Underlying the stream of NBR and NZ Herald articles there are just two bits of police gossip.

The first of those is the story of a bottle of champagne consumed by an SFO team celebrating the laying of charges against a very nasty big time fraudster, Rod Petricevic. The champagne is a trophy: it was found abandoned in the offices of Petricevic’s company, Bridgecorp, which, like Hanover, took ~NZD500Mn of small investors’ savings with it when it went bust.

The second is the story of a booby prize at an office party:

The head of the Serious Fraud Office gave copies of Allan Hubbard’s biography as “booby” prizes at a staff Christmas party while the former Rich Lister was under investigation.

Adam Feeley, the SFO chief executive, gave handcrafted wooden statues to winners at a joke prize-giving last December and paperback editions of “Allan Hubbard: A Man Out of Time” to the runners-up.

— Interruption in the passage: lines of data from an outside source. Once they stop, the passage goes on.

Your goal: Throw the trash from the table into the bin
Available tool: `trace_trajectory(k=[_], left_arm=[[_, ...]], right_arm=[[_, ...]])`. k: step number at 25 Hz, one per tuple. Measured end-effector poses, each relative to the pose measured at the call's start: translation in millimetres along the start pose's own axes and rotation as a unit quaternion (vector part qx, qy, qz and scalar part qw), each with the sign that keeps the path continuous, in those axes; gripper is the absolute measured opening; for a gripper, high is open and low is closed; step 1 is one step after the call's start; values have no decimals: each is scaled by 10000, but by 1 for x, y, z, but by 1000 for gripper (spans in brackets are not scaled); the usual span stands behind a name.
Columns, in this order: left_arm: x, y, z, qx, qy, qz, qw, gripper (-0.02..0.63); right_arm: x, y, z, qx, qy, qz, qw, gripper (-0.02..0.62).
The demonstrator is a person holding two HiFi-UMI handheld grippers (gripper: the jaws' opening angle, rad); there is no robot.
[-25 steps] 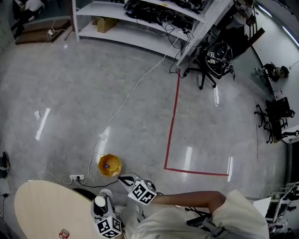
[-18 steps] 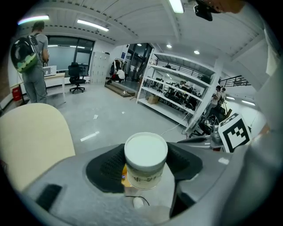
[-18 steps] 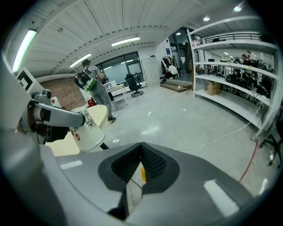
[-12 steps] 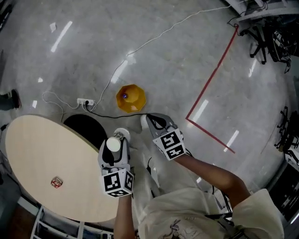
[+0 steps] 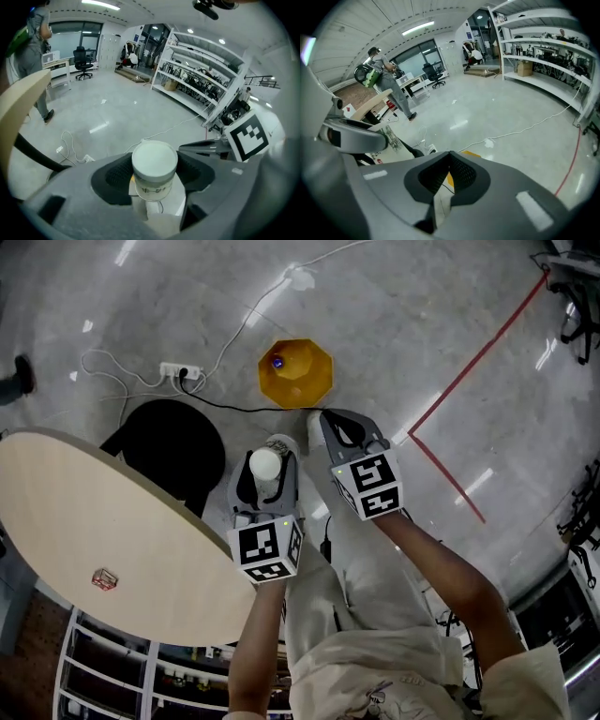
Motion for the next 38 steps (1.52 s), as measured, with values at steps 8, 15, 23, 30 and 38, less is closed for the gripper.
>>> trace_trajectory(k=[8,15,23,30,38], left_arm=[[99,57,53,-457,-173,396,9980,282],[172,108,94,-367,-104,1013,9941,282],[237,130,133,-233,-15,1434,9894,283],[273,142,142,-417,125,1509,9876,284],[278,137,151,-652,257,1467,9867,301]], right_arm=[[99,61,1,-324,-252,631,9972,5],[176,102,-5,-745,-295,963,9921,4],[230,127,-9,-1138,-329,1223,9854,5],[257,151,-16,-1186,-382,1380,9826,12],[255,155,-16,-880,-473,1430,9847,83]])
Point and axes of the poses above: the fingertips, and each gripper's own axes: x forward along the fingers, z to its left, y out of its underside, the point moved 8 cm from there along -x, backward along the fingers, and after that the axes turned 14 degrees about y, right-handed, at the moved point
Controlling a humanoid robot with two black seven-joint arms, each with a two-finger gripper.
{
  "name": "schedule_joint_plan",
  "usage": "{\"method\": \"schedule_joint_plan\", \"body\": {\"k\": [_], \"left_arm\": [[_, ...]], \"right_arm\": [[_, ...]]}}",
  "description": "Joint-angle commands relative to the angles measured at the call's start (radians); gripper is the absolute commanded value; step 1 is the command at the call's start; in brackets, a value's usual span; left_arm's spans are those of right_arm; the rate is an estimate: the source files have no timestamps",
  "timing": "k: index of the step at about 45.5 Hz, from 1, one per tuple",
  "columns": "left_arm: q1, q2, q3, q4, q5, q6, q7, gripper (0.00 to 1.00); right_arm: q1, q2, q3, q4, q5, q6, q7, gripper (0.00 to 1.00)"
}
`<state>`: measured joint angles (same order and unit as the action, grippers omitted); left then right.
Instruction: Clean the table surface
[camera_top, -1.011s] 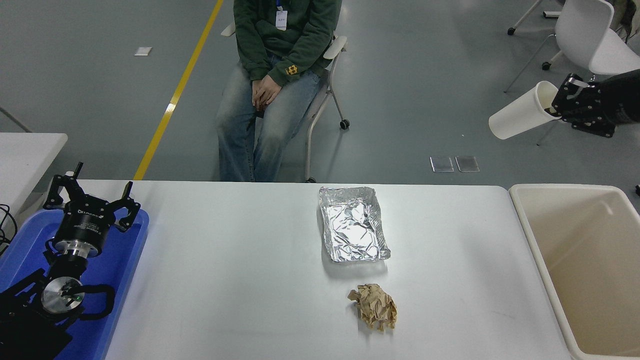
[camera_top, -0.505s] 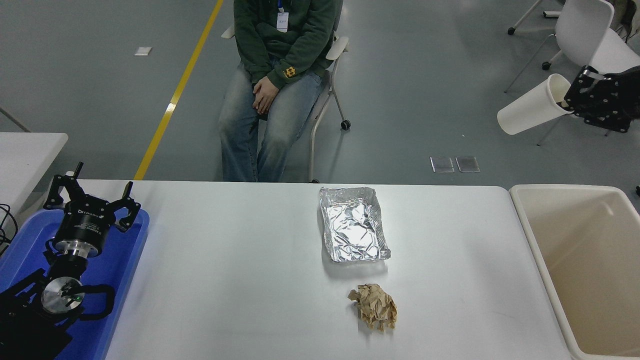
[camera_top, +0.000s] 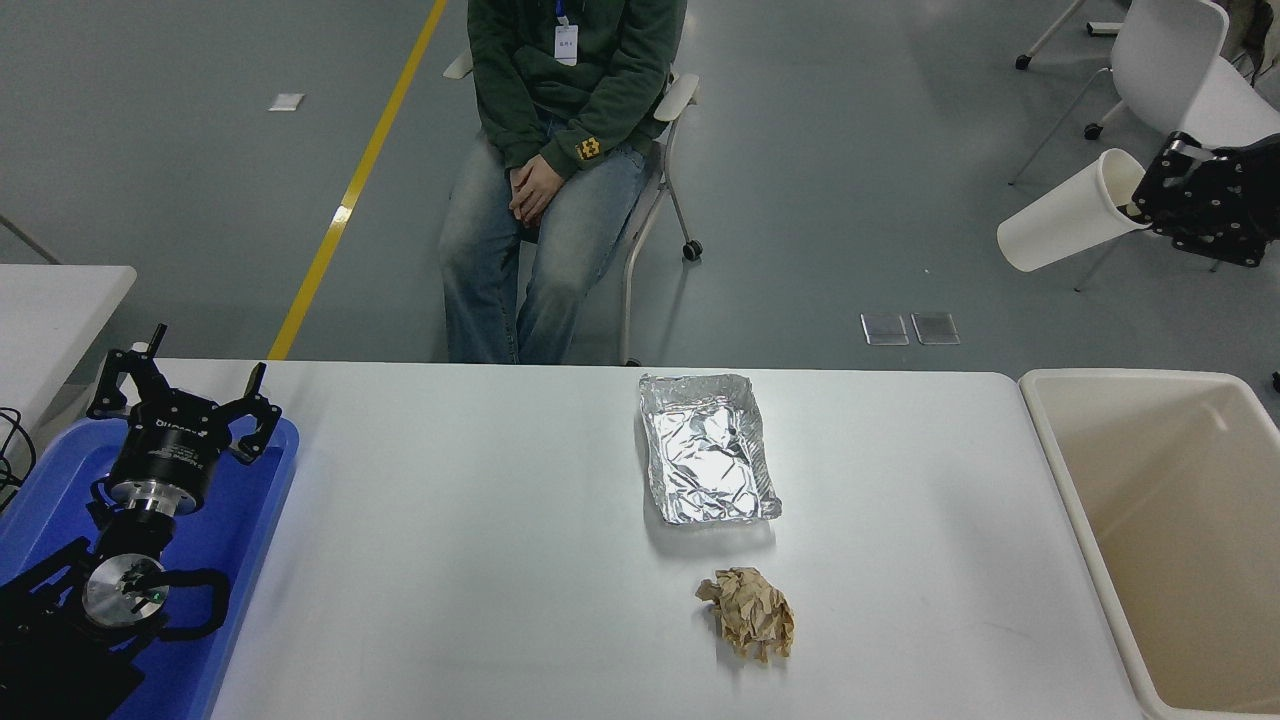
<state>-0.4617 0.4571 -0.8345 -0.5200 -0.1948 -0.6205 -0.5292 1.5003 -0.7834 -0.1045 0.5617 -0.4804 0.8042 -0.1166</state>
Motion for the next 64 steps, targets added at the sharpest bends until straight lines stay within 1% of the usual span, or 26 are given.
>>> {"method": "schedule_joint_plan", "body": {"k": [1, 14, 24, 36, 37, 45, 49, 57, 64], "left_arm": [[0.000, 0.000, 0.000, 0.000, 0.000, -0.001, 0.000, 1.00], [0.000, 0.000, 0.000, 0.000, 0.000, 0.001, 0.000, 1.00], [0.000, 0.000, 0.000, 0.000, 0.000, 0.001, 0.000, 1.00], [0.000, 0.000, 0.000, 0.000, 0.000, 0.001, 0.000, 1.00], [0.000, 0.000, 0.000, 0.000, 0.000, 0.001, 0.000, 1.00], [0.000, 0.000, 0.000, 0.000, 0.000, 0.001, 0.000, 1.00], [0.000, 0.000, 0.000, 0.000, 0.000, -0.001, 0.000, 1.00], [0.000, 0.000, 0.000, 0.000, 0.000, 0.001, 0.000, 1.00], [0.000, 0.000, 0.000, 0.000, 0.000, 0.001, 0.000, 1.00]], "right_arm": [[-0.006, -0.001, -0.003, -0.019, -0.004, -0.013, 0.000, 0.00], [-0.041, 0.009, -0.015, -0.170, -0.004, -0.051, 0.002, 0.00], [-0.107, 0.012, -0.014, -0.238, -0.004, -0.144, 0.008, 0.00], [-0.210, 0.042, -0.003, -0.266, -0.003, -0.327, 0.023, 0.00], [-0.231, 0.050, -0.001, -0.276, -0.003, -0.358, 0.029, 0.00], [-0.321, 0.093, 0.002, -0.319, 0.000, -0.487, 0.051, 0.00], [-0.362, 0.114, 0.003, -0.335, 0.000, -0.569, 0.060, 0.00], [-0.420, 0.127, 0.017, -0.352, 0.000, -0.704, 0.060, 0.00], [-0.466, 0.142, 0.020, -0.353, 0.002, -0.796, 0.060, 0.00]]}}
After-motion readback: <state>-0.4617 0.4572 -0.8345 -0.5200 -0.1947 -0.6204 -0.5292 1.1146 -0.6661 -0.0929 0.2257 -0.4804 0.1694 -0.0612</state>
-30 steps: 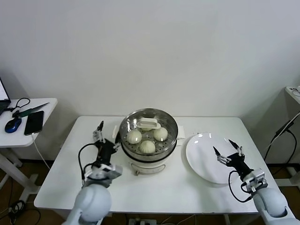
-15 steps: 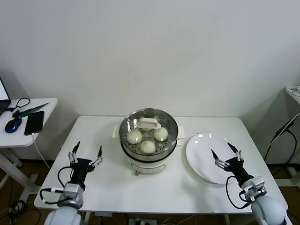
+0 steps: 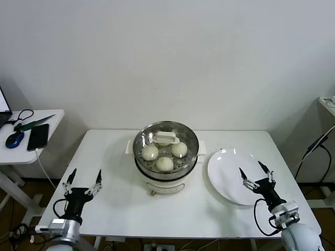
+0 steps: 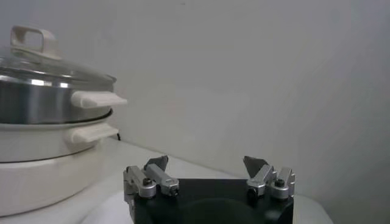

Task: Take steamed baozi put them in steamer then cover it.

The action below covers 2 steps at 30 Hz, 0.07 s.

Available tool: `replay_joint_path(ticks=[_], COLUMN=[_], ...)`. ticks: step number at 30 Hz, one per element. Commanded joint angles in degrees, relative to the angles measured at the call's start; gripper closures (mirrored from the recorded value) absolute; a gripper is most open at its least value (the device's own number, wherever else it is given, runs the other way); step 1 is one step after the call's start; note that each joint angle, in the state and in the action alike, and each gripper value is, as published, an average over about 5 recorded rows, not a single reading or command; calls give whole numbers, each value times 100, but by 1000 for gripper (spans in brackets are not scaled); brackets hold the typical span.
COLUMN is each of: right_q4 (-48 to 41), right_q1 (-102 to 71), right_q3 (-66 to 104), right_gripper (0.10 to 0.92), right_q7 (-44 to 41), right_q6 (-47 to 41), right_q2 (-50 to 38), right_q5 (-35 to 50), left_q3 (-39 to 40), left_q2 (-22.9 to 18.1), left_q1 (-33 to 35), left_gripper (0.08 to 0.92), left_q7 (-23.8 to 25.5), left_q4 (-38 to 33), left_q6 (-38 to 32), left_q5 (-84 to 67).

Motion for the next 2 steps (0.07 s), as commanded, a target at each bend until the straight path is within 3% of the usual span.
replay_joint_path(ticks=[1, 2], right_q4=[41, 43], right_q1=[-79, -85], right_q3=[-28, -28], right_gripper=[203, 203], right_q7=[72, 71], right_q6=[42, 43], right_q2=[58, 64], right_q5=[67, 67], left_q3=[-308, -314], left_q2=[-66, -73], left_q1=[286, 301], left_gripper=[177, 177], left_q7=[190, 191], left_q4=[-51, -72], left_q6=[-236, -236], left_q5=[-409, -409])
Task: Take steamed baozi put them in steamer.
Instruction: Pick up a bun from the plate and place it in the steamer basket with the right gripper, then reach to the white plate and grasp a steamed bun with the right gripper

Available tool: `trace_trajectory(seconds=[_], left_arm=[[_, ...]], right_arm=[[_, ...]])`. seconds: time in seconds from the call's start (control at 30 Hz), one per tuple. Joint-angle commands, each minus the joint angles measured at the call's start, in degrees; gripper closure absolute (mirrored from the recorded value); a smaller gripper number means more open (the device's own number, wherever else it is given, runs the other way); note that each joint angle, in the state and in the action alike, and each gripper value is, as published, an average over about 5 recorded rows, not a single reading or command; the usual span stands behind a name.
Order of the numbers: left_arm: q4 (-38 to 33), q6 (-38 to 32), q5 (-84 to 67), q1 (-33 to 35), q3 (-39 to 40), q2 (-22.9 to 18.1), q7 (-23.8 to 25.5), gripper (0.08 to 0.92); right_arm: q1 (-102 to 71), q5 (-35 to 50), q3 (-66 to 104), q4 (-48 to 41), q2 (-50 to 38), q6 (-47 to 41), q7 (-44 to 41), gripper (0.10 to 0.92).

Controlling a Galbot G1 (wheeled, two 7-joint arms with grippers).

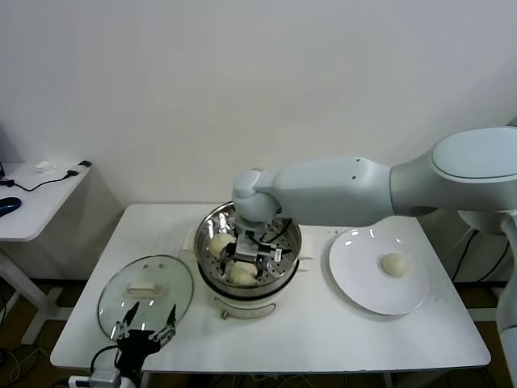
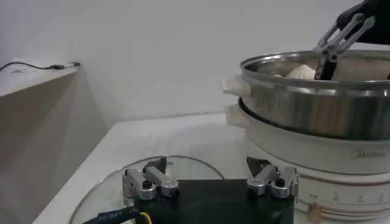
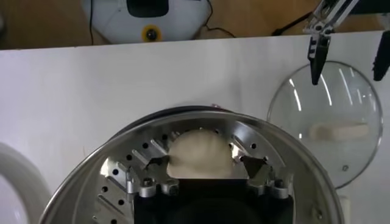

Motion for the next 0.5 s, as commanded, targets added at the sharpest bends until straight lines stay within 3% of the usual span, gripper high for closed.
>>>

At the time, Mr Hubbard’s South Canterbury Finance was in statutory management after a $1.8 billion Government bailout and the Timaru accountant was being investigated by the SFO.

Six months after the Christmas party, the SFO laid 50 charges against the 83-year-old, who denied any wrongdoing.

Last month, Mr Hubbard was killed near Oamaru in a head-on car crash on State Highway 1 that also seriously injured his wife, Jean, 82.

The NZ Herald’s angle is all based on these two office party stories. Somehow the NZ Herald journos get 14 (fourteen) separate headlines from that unpromising material: that’s real professionalism, in a certain highly technical sense.

The NZ Herald sequence is rounded off with some concern trolling:

Watchdogs need to prove they have bite Nov 17, 2011 <no byline>, NZ Herald

And the denouement comes a little over six months later, a decent interval:

SFO boss Feeley quits for Queenstown job  Jul 31, 2012 Jock Anderson, NBR

The Anderson piece mentions that Feeley’s departure was predicted in a leak from “well-placed legal and political insiders”, whoever they are. Feeley left two years before his contract was up:

Mr Feeley, who has found another job as ceo of Queenstown and Lakes district council, is said to have been under pressure to quit after some well-publicised lapses of judgment.

Maybe the NBR can faintly smell a “well-publicised” rat. It does look as if those heavily recycled office party stories did the trick for Odgers, Slater and Graham.

After Friday’s revelations about the underlying corruption, or collusion, behind this deeply unpleasant story, Jared Savage of the NZ Herald gamely holds the line:

In total, I wrote six stories about the Feeley/champagne issue and Slater was not the source for any of them. I didn’t know that our conversations about Feeley were being shared with others, like PR man Carrick Graham – and that was naive of me to think otherwise.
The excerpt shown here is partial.